When the strain of the first rush had ended and the time to follow the lines of ambulance wagons back to Washington drew near, the old anguish returned to torture her soul. She told herself it was all over, and yet she knew that somewhere in that vast city of tents, stretching for miles over the hills and valleys about Falmouth Heights, was John Vaughan. She had put him resolutely out of her life. She said this a hundred times—yet she was quietly rejoicing that his name was not on that black roll of seventeen thousand. All doubt had been removed by the announcement in the Republican of his promotion to the rank of Captain for gallantry on the field of Chancellorsville.

She hoped that he had freed himself at last from evil associates. She couldn't be sure—there were ugly rumors flying about the hospital of the use of whiskey in the army. These rumors were particularly busy with Hooker's name.
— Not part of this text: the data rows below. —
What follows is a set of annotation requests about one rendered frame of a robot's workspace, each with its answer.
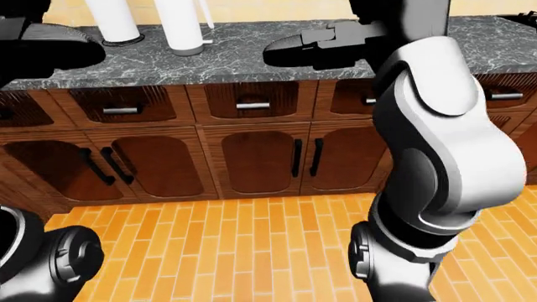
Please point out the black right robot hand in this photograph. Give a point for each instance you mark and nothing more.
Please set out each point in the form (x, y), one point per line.
(310, 50)

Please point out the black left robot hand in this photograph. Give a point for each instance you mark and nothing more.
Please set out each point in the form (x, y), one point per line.
(46, 50)

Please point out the black stove top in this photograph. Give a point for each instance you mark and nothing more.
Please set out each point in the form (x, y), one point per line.
(528, 16)

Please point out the white cylinder on black base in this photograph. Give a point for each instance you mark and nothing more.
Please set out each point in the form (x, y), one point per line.
(117, 22)

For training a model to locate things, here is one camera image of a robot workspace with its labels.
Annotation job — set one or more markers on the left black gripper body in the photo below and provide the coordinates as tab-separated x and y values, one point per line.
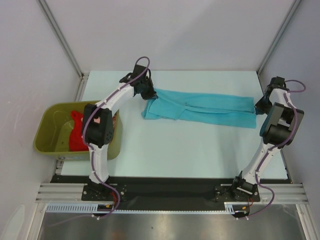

Seated alone in the quiet moonlight before the field hospital, the balmy air of the South which she drew in deep breaths was bringing back the memory of another now. The pickets had been at their usual friendly tricks of trading tobacco and coffee and exchanging newspapers. From a Richmond paper she had just learned that Ned Vaughan had fought in Lee's army at Chancellorsville. Somewhere beyond the silver mirror of the Rappahannock he was with the men in grey to-night. Her heart in its loneliness went out to him in a wave of tender sympathy. Again she lived over the tragic hours when she had fought the battle for his life and won at last at the risk of her own.